▸ **SUPPLIED ENTRIES**:
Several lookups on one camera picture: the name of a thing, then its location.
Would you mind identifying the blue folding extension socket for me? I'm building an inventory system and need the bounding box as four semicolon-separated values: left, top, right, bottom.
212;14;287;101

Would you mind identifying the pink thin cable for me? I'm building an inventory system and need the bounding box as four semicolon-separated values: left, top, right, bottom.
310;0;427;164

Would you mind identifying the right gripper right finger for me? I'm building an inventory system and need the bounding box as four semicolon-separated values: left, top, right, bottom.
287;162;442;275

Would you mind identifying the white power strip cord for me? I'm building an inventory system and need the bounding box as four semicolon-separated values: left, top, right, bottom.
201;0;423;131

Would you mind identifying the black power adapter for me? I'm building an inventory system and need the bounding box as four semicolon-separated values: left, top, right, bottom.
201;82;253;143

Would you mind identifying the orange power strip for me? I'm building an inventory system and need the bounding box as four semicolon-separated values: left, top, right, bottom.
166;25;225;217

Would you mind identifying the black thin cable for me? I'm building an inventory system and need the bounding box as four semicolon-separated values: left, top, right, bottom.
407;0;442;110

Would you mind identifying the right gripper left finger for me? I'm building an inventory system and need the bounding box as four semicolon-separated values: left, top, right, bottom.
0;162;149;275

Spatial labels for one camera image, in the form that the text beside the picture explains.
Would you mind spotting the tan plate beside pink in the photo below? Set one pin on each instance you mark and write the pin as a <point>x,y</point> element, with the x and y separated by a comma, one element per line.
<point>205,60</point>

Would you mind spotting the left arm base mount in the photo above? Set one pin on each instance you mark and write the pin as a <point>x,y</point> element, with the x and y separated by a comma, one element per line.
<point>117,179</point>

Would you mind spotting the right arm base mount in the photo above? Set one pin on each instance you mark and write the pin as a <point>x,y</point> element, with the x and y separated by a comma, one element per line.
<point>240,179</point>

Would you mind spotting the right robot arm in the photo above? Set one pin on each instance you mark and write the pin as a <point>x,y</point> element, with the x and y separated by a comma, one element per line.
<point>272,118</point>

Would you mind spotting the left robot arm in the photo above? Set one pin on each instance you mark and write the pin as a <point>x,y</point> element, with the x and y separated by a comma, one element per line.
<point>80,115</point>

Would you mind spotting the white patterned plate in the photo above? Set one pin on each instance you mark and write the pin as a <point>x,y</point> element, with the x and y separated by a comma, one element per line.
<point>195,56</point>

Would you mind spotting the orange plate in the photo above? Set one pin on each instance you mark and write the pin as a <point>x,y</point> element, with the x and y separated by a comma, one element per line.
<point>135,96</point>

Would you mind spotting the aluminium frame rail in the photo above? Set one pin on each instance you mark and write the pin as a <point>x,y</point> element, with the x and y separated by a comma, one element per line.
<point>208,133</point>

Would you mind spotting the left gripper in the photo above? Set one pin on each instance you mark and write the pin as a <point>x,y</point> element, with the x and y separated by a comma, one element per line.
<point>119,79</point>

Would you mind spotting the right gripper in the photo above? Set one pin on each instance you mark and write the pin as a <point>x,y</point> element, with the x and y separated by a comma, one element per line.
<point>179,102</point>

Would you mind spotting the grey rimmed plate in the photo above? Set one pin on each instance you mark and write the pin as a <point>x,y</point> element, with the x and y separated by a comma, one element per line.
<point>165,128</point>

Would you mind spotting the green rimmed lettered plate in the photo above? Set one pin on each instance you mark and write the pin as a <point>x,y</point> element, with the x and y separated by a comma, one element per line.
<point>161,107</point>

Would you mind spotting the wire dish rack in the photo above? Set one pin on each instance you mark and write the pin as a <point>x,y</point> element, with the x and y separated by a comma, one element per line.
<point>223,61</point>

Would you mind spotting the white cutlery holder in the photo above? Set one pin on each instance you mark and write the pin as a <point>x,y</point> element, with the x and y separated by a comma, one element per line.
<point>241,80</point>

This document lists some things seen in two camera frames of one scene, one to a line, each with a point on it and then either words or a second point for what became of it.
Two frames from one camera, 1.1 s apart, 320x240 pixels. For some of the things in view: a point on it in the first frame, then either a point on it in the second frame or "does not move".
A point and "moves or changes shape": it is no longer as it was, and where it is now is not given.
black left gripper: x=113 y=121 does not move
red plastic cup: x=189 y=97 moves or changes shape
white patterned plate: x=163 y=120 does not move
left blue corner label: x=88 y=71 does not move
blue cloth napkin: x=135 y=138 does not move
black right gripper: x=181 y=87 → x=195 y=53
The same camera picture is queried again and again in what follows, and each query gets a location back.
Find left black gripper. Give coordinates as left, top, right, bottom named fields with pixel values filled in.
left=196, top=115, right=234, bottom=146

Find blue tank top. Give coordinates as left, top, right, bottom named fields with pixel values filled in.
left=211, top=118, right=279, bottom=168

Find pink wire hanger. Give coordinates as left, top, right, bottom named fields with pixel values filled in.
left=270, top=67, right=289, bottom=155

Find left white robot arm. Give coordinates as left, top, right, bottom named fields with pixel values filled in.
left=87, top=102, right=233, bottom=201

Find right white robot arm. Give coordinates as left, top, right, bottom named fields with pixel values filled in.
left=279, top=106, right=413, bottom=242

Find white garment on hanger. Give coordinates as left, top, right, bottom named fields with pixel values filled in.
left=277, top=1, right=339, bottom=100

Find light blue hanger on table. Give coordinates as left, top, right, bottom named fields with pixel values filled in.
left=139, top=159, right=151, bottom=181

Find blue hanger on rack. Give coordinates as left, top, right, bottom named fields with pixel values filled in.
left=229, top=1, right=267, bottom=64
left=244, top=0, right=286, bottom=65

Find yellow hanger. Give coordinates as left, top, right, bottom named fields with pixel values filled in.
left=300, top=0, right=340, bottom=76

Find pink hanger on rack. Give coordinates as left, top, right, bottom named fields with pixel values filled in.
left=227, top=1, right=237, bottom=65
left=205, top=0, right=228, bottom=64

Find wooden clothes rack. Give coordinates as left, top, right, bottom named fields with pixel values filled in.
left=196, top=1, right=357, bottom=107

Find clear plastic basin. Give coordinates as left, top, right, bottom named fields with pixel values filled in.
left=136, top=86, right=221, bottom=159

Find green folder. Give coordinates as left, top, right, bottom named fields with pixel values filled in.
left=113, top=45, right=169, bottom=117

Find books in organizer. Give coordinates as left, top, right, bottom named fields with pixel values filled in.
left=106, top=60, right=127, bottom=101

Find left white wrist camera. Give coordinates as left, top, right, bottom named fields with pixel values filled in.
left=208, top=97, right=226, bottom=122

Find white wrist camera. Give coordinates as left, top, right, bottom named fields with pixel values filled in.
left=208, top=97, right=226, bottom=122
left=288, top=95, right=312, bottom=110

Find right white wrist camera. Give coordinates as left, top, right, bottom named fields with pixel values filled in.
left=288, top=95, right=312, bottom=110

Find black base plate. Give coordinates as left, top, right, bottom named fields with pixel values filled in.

▸ **TASK STATEMENT**: What lines in the records contain the word "beside"? Return each one.

▸ **RESPONSE TO THIS TASK**:
Spatial labels for one camera image, in the form that the text beside the picture explains.
Would you mind spotting the tan plate beside pink in the photo below? Set one pin on each instance you mark and write the pin as a <point>x,y</point> element, with the x and y separated by a comma, one element per line.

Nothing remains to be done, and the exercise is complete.